Canada’s former minister of international trade says the North American Free Trade Agreement (NAFTA) is being renegotiated based on a false premise established by the American president.
Ed Fast said Donald Trump has initiated the talks based on the falsehood that his country is at a disadvantage in trade. In fact, it is Canada that has a slight trade deficit with its southern neighbour, the Abbotsford MP told an agriculture business crowd Thursday morning.
Fast was speaking at a breakfast hosted by the Canadian Association of Farm Advisors at Tanglebank Gardens and Brambles Bistro.
Canada is dealing with a president who has “appealed to the basest instincts” of rust-belt voters to whom he has promised great things, Fast said. The high expectations of his supporters put the pressure on Trump to either kill NAFTA or restructure it dramatically, he said.
But Fast also had some praise for Trump.

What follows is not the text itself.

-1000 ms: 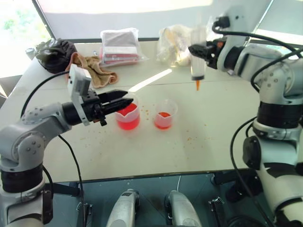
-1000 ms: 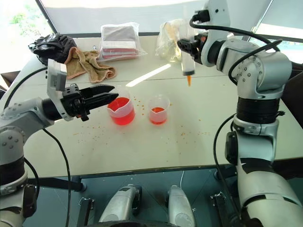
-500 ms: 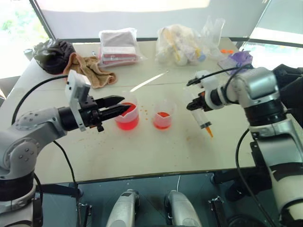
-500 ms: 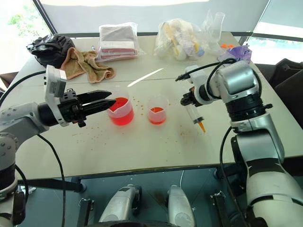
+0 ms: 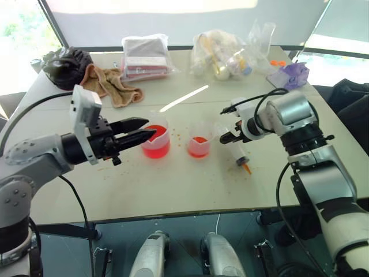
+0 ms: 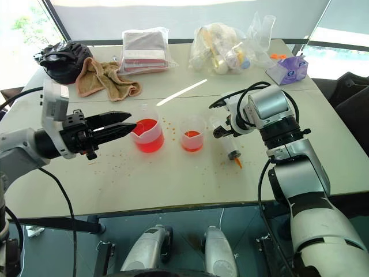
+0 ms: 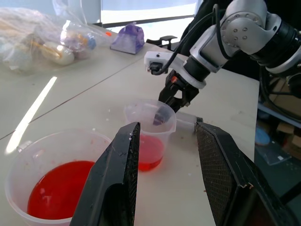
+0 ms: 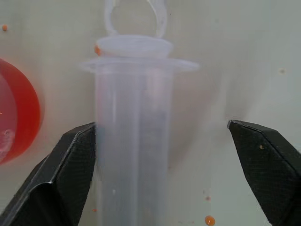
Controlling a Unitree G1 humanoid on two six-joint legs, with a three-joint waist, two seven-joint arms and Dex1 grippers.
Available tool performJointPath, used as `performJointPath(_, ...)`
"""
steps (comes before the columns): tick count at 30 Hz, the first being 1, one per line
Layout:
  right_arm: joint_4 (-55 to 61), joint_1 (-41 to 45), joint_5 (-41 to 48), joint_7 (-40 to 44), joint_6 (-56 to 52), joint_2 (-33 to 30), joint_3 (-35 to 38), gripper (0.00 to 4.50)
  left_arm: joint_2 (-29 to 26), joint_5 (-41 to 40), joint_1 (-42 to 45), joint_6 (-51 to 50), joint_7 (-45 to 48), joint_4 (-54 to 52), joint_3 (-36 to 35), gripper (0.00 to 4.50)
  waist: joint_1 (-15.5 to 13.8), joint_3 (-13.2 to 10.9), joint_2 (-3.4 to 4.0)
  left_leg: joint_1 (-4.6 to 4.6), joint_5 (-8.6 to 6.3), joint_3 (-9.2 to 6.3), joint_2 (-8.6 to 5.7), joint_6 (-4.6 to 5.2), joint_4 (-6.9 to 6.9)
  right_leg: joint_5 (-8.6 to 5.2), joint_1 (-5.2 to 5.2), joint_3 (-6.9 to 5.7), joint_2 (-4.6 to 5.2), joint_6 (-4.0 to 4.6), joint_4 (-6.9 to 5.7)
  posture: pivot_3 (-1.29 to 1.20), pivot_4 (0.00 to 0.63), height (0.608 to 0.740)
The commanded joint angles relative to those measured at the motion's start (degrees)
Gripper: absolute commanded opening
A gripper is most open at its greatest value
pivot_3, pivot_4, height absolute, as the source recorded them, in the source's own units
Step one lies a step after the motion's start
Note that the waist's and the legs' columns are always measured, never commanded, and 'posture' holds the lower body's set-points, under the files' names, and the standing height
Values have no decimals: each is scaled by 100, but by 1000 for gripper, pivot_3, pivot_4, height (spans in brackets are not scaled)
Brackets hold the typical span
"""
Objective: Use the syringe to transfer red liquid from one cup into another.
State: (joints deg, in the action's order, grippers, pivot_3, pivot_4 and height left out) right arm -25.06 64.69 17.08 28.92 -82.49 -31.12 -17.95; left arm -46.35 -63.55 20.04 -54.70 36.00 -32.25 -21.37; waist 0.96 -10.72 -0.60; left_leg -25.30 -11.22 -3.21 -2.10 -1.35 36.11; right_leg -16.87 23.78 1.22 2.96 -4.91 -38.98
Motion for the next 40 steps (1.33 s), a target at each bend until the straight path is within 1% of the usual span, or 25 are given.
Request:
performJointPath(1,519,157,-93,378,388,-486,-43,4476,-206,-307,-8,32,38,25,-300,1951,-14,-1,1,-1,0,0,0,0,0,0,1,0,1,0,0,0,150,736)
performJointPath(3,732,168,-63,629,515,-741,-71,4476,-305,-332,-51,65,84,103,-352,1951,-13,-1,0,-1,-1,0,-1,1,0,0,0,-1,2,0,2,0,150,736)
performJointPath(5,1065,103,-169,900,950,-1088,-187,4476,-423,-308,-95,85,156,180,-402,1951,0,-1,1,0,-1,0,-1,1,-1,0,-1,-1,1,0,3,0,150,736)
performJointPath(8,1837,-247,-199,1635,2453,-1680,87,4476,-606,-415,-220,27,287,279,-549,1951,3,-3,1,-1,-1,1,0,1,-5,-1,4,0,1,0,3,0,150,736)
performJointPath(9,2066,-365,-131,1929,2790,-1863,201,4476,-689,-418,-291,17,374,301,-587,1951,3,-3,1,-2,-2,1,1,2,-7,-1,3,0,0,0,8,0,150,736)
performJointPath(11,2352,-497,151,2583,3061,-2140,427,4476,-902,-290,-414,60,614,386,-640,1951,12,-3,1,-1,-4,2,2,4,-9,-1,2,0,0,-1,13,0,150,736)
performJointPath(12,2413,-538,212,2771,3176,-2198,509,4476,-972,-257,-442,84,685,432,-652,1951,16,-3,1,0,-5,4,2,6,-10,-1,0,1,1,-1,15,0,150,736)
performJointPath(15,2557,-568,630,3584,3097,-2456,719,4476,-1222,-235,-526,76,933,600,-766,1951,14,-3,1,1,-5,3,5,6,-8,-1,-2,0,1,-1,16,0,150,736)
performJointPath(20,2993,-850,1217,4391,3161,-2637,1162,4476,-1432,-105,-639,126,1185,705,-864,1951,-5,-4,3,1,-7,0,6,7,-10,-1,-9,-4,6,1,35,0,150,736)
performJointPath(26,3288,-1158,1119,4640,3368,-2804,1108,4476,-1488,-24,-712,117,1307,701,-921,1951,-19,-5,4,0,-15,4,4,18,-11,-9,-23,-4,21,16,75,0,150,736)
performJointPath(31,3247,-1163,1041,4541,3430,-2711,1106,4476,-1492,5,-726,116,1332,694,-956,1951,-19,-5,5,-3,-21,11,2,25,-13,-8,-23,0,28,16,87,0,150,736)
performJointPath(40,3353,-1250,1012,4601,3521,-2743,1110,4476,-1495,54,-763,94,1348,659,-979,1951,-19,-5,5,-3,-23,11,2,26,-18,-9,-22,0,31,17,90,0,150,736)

He applauded his deep corporate tax cuts, which he said would attract investment to the U.S.
Despite his Conservative Party’s place in opposition, Fast said he had full confidence in Canada’s negotiation team that has been meeting with Mexican and American counterparts in recent months. But he said he questions some direction coming from the Liberal cabinet.

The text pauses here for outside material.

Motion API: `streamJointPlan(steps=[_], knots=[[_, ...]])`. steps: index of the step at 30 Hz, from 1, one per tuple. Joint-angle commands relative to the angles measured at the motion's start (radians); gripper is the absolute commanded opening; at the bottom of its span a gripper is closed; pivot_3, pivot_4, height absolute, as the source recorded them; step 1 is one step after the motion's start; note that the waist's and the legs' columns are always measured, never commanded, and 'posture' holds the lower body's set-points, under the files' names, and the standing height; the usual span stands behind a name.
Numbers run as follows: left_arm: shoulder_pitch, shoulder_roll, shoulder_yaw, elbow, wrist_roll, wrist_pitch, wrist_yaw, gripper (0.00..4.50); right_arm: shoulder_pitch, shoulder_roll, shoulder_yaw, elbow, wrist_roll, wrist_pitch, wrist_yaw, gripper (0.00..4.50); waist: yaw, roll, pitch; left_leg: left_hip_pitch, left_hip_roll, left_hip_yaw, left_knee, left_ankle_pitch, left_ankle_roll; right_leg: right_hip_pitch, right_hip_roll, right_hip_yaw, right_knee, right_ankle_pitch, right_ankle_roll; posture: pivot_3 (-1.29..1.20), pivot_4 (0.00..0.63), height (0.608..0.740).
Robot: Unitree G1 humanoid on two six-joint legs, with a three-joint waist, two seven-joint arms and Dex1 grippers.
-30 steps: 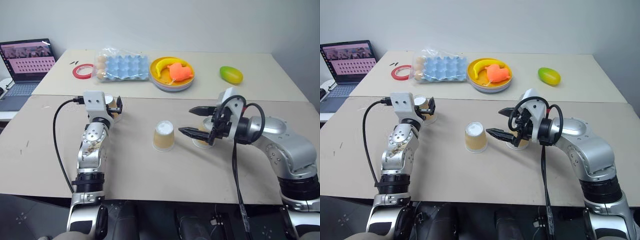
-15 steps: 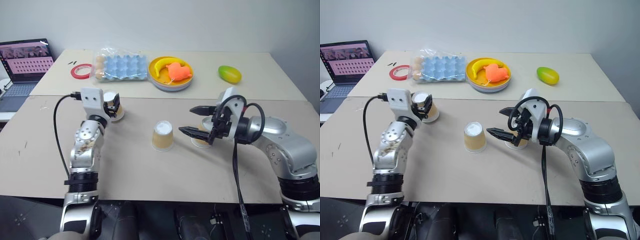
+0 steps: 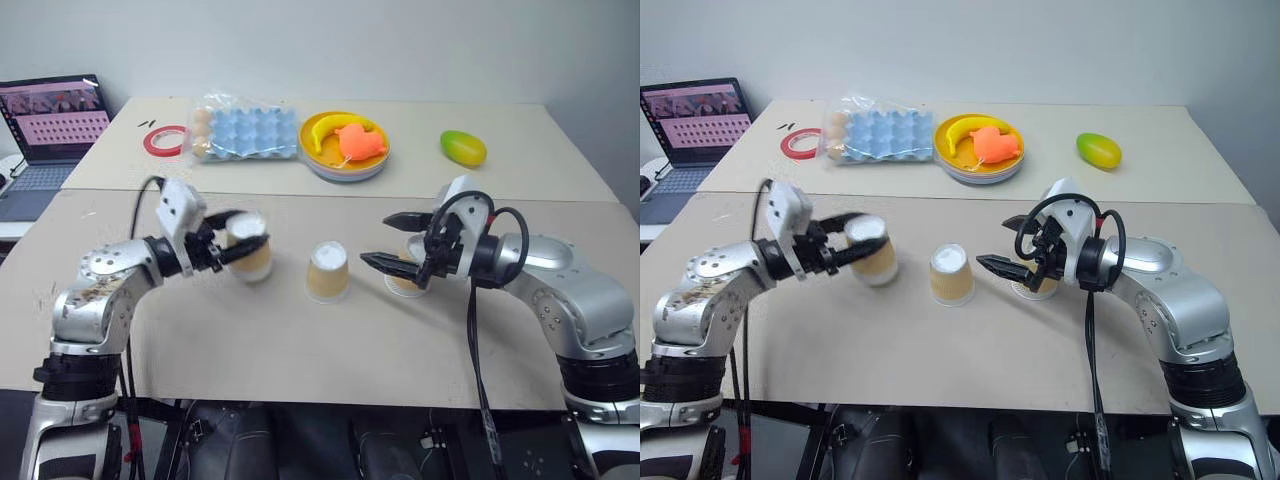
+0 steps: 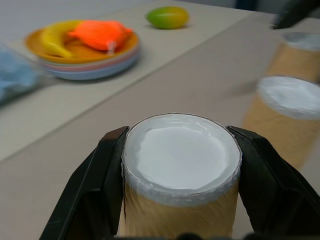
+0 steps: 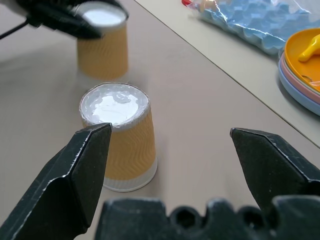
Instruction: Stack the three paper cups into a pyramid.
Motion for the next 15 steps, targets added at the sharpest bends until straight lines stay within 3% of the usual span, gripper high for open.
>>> streamJointPlan(steps=[1,15], knots=[[0.005,0.006,-0.046,-0.030,-0.018,-0.011,-0.086,2.69,0.000,-0.019,-0.040,-0.033,-0.004,0.004,-0.013,4.50,0.000,0.000,0.000,-0.001,0.000,0.000,0.000,0.000,0.000,-0.001,0.000,0.000,0.000,0.000,0.000,0.00,0.150,0.641],[-0.086,-0.083,-0.133,0.152,0.097,-0.152,-0.103,2.69,0.032,-0.037,-0.076,-0.079,0.017,0.034,-0.040,4.50,0.019,0.002,-0.001,0.000,0.000,0.000,0.002,0.000,0.000,-0.004,0.000,0.000,0.000,0.001,0.000,0.00,0.150,0.641]])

Fast said he was most worried about the threat to supply management – the marketing system that protects dairy, eggs and poultry producers. He said U.S. negotiators have the system in their sights, as they see it as an unfair advantage Canadian farmers have over Americans.

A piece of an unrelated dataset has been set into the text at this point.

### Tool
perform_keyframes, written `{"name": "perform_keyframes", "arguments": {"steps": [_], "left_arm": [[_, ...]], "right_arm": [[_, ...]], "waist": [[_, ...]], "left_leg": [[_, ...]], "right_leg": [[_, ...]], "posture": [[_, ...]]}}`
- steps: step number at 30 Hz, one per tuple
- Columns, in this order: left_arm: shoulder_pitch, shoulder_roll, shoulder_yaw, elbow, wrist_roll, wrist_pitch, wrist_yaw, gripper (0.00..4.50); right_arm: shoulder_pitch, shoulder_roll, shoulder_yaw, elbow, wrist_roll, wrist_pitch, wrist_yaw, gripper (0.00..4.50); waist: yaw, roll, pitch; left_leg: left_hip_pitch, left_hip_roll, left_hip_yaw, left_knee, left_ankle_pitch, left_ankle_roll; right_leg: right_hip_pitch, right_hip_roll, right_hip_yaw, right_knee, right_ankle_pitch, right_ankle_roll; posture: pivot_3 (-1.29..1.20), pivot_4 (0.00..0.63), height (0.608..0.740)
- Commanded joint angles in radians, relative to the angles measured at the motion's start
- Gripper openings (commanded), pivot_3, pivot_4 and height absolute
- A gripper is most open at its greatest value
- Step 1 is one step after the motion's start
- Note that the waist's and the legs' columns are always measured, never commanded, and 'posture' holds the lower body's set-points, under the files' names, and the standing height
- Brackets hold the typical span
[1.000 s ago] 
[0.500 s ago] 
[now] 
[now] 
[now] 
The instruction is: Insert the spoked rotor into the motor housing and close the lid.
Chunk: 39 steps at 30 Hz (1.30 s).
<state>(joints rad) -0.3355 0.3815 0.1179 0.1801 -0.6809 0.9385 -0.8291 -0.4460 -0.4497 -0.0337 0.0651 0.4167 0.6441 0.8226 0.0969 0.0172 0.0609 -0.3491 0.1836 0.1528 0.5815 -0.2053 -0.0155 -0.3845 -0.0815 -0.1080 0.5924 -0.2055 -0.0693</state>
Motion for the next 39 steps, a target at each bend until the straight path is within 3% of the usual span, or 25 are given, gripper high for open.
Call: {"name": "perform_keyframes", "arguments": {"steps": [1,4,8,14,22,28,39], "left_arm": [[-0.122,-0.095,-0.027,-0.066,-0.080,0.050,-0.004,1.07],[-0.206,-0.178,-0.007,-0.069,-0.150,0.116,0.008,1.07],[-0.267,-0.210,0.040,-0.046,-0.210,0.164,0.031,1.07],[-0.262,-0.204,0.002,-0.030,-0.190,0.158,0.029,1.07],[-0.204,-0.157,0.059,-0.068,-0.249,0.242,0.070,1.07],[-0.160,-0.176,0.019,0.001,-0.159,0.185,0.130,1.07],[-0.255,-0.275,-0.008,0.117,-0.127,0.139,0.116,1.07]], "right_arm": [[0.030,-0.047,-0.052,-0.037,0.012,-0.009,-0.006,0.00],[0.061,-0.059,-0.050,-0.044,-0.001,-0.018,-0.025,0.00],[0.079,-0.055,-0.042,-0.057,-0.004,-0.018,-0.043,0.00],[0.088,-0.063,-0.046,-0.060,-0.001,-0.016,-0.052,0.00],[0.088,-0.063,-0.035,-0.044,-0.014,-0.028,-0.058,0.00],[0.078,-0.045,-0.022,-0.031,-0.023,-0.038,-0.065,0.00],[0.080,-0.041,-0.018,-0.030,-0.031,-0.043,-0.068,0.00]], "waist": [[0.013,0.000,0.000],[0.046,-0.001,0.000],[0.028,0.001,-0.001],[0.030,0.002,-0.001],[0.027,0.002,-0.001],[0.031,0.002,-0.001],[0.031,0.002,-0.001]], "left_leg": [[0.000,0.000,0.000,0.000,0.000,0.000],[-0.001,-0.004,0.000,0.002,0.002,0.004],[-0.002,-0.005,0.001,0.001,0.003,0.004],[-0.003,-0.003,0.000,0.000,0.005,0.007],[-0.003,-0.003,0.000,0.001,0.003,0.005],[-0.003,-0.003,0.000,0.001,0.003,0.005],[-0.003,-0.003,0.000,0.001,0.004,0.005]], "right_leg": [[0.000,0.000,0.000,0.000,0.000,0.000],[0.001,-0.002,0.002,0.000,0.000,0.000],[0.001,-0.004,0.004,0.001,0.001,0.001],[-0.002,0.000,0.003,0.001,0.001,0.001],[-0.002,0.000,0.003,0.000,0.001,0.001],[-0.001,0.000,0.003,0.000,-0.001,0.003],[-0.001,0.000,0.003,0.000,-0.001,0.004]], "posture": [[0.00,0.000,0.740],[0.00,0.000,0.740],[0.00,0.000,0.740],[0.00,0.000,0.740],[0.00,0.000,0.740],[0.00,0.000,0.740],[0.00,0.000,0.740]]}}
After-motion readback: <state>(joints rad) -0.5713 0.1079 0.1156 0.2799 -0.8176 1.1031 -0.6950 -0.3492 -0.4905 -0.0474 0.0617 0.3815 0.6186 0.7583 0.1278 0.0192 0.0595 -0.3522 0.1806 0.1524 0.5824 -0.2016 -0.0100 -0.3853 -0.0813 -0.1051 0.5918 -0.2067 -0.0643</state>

Trump’s zero-sum game view of trade is simply inaccurate, Fast said. On the very day the deal was signed, Fast praised the salvaging of the Trans Pacific Partnership with 10 other nations – including Japan, Australia and Mexico – that was put in jeopardy when the U.S. pulled out last year.
Fast also said he was happy to read reports that Trump is considering exemptions for both Canada and Mexico for his proposed tariffs on steel and aluminum. (The exemptions were confirmed by U.S. officials just a few hours after Fast’s talk.)
He also said he expects other countries affected by Trump’s protectionist trade policies to file disputes with the World Trade Organization. But even if they do, Fast said the president will probably be undeterred.
“Donald Trump doesn’t care much about the rules,” he said.